* Exercise description *
This exercise needs the complete data reproduced exactly.

====== Dataset excerpt ======

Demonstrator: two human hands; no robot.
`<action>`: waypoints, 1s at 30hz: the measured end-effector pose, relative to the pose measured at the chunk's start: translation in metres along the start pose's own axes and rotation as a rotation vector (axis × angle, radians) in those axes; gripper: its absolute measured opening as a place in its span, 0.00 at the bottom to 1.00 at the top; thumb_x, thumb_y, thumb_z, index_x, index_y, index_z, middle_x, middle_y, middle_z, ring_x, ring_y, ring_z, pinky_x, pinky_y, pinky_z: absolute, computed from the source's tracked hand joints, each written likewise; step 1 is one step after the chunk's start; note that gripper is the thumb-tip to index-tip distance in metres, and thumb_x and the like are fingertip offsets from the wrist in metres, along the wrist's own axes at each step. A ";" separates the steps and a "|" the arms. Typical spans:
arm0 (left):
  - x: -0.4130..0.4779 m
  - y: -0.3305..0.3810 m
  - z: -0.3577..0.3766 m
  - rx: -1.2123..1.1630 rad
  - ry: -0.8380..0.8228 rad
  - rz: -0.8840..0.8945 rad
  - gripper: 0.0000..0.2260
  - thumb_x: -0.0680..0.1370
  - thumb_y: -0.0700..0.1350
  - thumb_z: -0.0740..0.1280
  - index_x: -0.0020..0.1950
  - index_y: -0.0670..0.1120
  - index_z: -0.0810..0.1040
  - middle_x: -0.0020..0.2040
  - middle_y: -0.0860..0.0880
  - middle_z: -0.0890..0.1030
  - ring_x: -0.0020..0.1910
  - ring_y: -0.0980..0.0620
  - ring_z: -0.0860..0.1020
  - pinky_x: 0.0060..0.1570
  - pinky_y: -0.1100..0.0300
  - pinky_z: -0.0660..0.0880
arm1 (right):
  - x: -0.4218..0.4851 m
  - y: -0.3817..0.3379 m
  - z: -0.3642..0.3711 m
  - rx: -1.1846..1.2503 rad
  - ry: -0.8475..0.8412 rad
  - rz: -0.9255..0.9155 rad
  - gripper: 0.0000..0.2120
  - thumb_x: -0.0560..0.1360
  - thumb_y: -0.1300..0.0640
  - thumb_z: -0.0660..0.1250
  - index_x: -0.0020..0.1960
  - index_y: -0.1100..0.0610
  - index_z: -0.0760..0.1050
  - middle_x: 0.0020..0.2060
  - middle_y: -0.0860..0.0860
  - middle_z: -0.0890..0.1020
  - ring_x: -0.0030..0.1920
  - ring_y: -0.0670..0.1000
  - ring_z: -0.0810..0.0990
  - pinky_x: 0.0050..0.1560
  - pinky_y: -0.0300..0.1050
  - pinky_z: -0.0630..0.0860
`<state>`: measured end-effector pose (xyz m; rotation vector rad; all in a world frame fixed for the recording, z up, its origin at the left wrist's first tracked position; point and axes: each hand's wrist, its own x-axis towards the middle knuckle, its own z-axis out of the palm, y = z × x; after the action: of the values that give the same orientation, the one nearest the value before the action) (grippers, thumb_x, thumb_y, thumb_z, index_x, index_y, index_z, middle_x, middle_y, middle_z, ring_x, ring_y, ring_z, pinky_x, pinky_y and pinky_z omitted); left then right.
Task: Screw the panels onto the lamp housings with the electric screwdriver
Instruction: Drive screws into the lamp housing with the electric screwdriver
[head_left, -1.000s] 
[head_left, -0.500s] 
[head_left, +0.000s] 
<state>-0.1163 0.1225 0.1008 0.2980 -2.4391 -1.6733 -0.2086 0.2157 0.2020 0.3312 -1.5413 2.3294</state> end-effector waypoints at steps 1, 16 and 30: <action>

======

* Solution for this task *
Demonstrator: two human hands; no robot.
`<action>`: waypoints, 1s at 30hz: the measured end-effector pose, relative to the pose measured at the chunk's start: translation in metres along the start pose's own axes and rotation as a rotation vector (axis × angle, radians) in those axes; gripper: its absolute measured opening as a place in its span, 0.00 at the bottom to 1.00 at the top; thumb_x, thumb_y, thumb_z, index_x, index_y, index_z, middle_x, middle_y, middle_z, ring_x, ring_y, ring_z, pinky_x, pinky_y, pinky_z: absolute, computed from the source's tracked hand joints, each written likewise; step 1 is one step after the chunk's start; note that gripper is the thumb-tip to index-tip distance in metres, and thumb_x and the like are fingertip offsets from the wrist in metres, along the wrist's own axes at each step. A ";" separates the steps and a "|" the arms. Typical spans:
arm0 (left):
  - x: -0.4130..0.4779 m
  - y: -0.3305..0.3810 m
  - z: -0.3577..0.3766 m
  - rx: -1.2123..1.1630 rad
  - ry: -0.8380..0.8228 rad
  - rz: -0.8840..0.8945 rad
  - gripper: 0.0000..0.2260
  - thumb_x: -0.0680..0.1370
  - thumb_y: -0.0700..0.1350
  - thumb_z: -0.0740..0.1280
  - index_x: -0.0020..0.1950
  - index_y: -0.0670..0.1120
  - index_z: -0.0810..0.1040
  - middle_x: -0.0020..0.2040
  - middle_y: -0.0860..0.0880
  - middle_z: -0.0890..0.1030
  - ring_x: -0.0020..0.1910
  - ring_y: -0.0980..0.0620
  - ring_z: -0.0860..0.1020
  - pinky_x: 0.0060..0.1570
  - pinky_y: -0.1100..0.0300
  - pinky_z: -0.0660..0.0880
arm1 (right):
  - x: -0.4218..0.4851 m
  - y: -0.3817..0.3379 m
  - z: -0.3642..0.3711 m
  - rx: -1.1846..1.2503 rad
  - ry: -0.8475..0.8412 rad
  - rz: -0.9255..0.9155 rad
  - gripper: 0.0000..0.2120
  - thumb_x: -0.0560..0.1360
  - thumb_y: -0.1300..0.0640
  - thumb_z: -0.0660..0.1250
  - index_x: -0.0020..0.1960
  - index_y: -0.1100..0.0610
  - index_z: -0.0760..0.1050
  - middle_x: 0.0020..0.2060
  - middle_y: -0.0860..0.0860
  - middle_z: -0.0890..0.1020
  - ring_x: -0.0030..0.1920
  - ring_y: -0.0670..0.1000
  - ring_z: -0.0810..0.0990
  - pinky_x: 0.0050..0.1560
  - pinky_y: -0.0300..0.1050
  - pinky_z: -0.0630..0.0860
`<state>`: measured end-effector pose (xyz m; rotation vector rad; all in a world frame fixed for the recording, z up, its origin at the left wrist's first tracked position; point and axes: each hand's wrist, its own x-axis towards the middle knuckle, its own z-axis out of the palm, y = z × x; after the action: of the values that give the same orientation, the one nearest the value before the action) (grippers, thumb_x, thumb_y, thumb_z, index_x, index_y, index_z, middle_x, middle_y, middle_z, ring_x, ring_y, ring_z, pinky_x, pinky_y and pinky_z omitted); left then right.
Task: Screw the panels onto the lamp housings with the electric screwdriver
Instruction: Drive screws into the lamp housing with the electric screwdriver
[head_left, -1.000s] 
[head_left, -0.500s] 
[head_left, +0.000s] 
<state>-0.1163 0.1225 0.1008 0.2980 -2.4391 -1.6733 -0.2086 0.2157 0.2020 0.3312 -1.5413 2.3294</state> end-effector waypoints at steps 1, 16 and 30: <action>

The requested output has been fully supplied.